The model's honest answer is: minimize them. The primary strategy is architectural. If squads own independent services with well-defined APIs, most dependencies dissolve. When dependencies do exist, they are handled through informal squad-to-squad communication, tribe-level coordination by the tribe lead, or temporary cross-squad working groups. There is no formal dependency management ceremony like SAFe's program increment planning. This works well when dependencies are rare. It struggles when dependencies are frequent and systemic, which usually signals that squad boundaries or the underlying architecture need to be rethought.

What is the difference between a chapter and a guild?

Chapters are formal and bounded to a single tribe. ), and the chapter lead is their people manager. Chapters handle career growth, hiring, and craft standards within that tribe. Guilds are informal and span the entire organization. Membership is voluntary. There is no manager, just a coordinator. Guilds exist for knowledge sharing and community, not for people management.
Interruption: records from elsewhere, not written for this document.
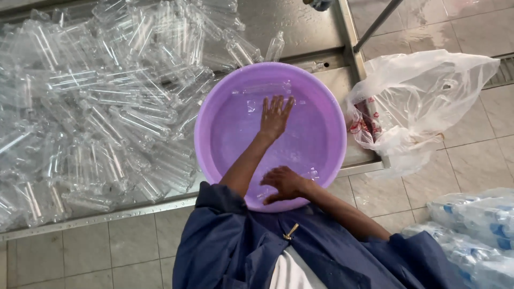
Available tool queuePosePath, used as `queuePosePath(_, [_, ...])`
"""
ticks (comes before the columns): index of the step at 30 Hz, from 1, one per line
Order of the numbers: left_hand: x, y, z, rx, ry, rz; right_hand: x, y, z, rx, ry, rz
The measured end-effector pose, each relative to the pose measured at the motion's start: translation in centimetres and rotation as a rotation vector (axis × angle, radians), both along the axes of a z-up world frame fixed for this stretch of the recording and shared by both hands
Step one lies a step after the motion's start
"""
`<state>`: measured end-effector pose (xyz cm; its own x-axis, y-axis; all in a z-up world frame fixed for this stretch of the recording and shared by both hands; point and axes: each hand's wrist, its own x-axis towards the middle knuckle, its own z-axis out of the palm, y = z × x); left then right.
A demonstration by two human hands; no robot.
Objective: The person washes clear plastic bottles by hand in a purple basin filled with water. They repeatedly submerge and agitate the bottles, then transfer them to a white plastic bag on the floor. The person also handles a large white bag containing additional bottles.
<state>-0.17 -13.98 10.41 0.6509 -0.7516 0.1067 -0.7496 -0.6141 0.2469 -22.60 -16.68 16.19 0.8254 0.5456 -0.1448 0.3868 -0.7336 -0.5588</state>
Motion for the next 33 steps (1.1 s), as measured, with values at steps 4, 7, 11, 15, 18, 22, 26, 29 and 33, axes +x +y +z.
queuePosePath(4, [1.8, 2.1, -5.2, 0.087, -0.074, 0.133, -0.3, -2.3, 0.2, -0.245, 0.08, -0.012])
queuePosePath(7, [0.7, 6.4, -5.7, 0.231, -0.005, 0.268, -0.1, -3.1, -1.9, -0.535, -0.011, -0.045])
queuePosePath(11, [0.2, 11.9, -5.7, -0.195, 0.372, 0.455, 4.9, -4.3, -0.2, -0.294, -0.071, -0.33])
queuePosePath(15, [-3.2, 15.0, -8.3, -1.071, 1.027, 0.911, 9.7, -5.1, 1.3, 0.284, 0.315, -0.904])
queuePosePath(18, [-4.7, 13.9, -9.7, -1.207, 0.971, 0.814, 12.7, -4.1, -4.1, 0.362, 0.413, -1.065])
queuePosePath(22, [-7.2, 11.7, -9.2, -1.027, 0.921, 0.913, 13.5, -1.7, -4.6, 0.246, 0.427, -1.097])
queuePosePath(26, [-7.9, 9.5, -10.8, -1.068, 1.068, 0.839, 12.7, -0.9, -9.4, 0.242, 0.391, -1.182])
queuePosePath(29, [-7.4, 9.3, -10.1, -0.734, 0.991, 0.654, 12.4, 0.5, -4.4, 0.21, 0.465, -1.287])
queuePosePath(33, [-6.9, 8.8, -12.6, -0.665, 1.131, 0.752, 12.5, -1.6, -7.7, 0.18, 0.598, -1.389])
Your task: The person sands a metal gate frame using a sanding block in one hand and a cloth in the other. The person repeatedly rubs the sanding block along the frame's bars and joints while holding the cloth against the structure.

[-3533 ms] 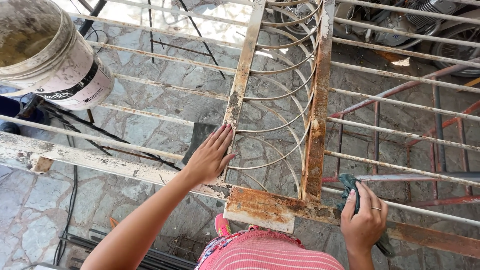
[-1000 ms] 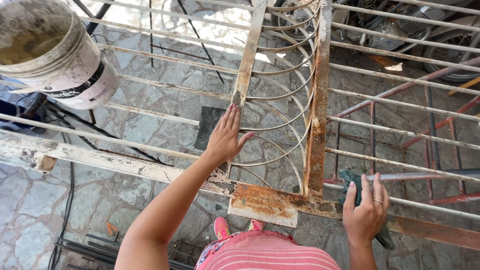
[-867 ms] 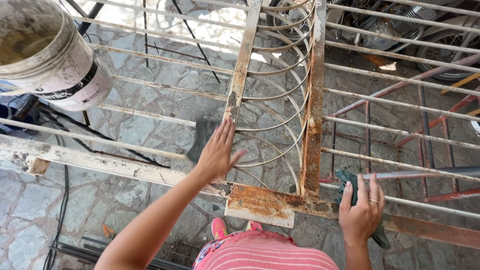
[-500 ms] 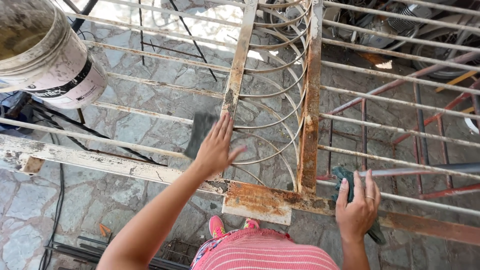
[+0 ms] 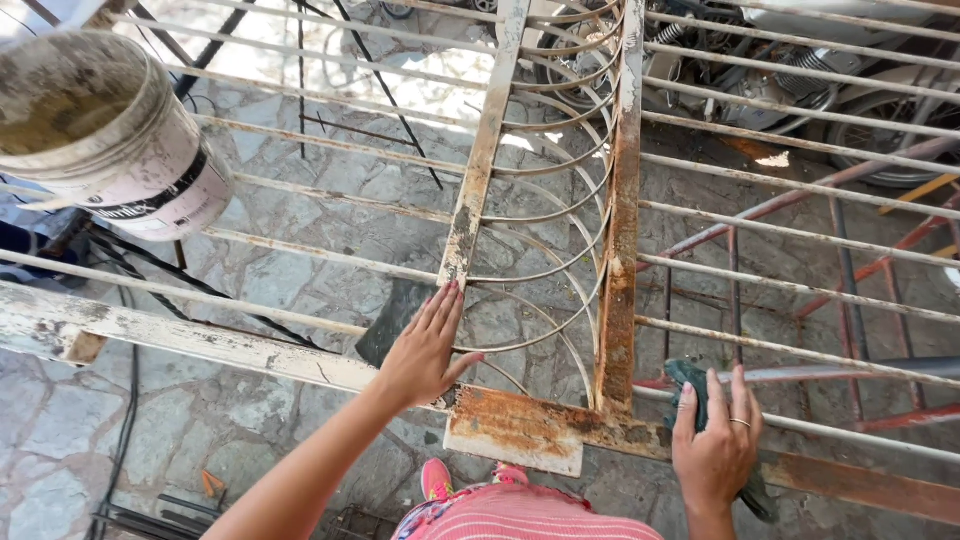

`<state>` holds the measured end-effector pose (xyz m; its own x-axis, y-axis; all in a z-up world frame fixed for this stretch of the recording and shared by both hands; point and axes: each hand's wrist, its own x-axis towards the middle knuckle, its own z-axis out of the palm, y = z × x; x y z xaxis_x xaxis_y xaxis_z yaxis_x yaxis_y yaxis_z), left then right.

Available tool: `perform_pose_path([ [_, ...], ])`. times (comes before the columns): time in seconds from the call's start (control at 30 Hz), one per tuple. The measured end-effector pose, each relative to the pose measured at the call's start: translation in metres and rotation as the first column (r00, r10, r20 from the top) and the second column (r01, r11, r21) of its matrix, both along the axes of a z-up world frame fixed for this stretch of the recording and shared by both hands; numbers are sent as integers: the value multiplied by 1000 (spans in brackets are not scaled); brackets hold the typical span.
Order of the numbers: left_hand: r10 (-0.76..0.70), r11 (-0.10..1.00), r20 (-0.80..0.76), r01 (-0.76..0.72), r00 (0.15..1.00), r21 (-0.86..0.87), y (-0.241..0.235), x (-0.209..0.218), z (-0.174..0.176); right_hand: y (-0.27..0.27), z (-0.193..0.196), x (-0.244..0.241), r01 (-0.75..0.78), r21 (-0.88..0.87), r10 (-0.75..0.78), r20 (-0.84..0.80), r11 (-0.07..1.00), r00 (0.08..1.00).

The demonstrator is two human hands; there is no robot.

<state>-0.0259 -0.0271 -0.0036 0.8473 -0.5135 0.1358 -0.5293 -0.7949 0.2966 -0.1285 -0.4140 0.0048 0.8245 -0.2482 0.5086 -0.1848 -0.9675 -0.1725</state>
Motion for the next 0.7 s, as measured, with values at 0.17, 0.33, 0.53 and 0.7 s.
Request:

Think of chapters as your department within your tribe, and guilds as company-wide interest groups.

Did the Spotify Model actually work at Spotify?

The results are mixed, and Spotify's own people have been candid about that. The 2012 whitepaper described an aspirational snapshot, not a proven end state. Jeremiah Lee, a former Spotify employee, published a detailed critique in 2020 noting that the matrix management through chapters created confusion, that squad autonomy sometimes led to fragmented user experiences, and that the company reorganized multiple times after the whitepaper was published. Spotify itself has said the model was a point-in-time description that continued to evolve. The framework's value is in the ideas it surfaces (autonomy, cross-functional ownership, craft communities), not in its specific structural details.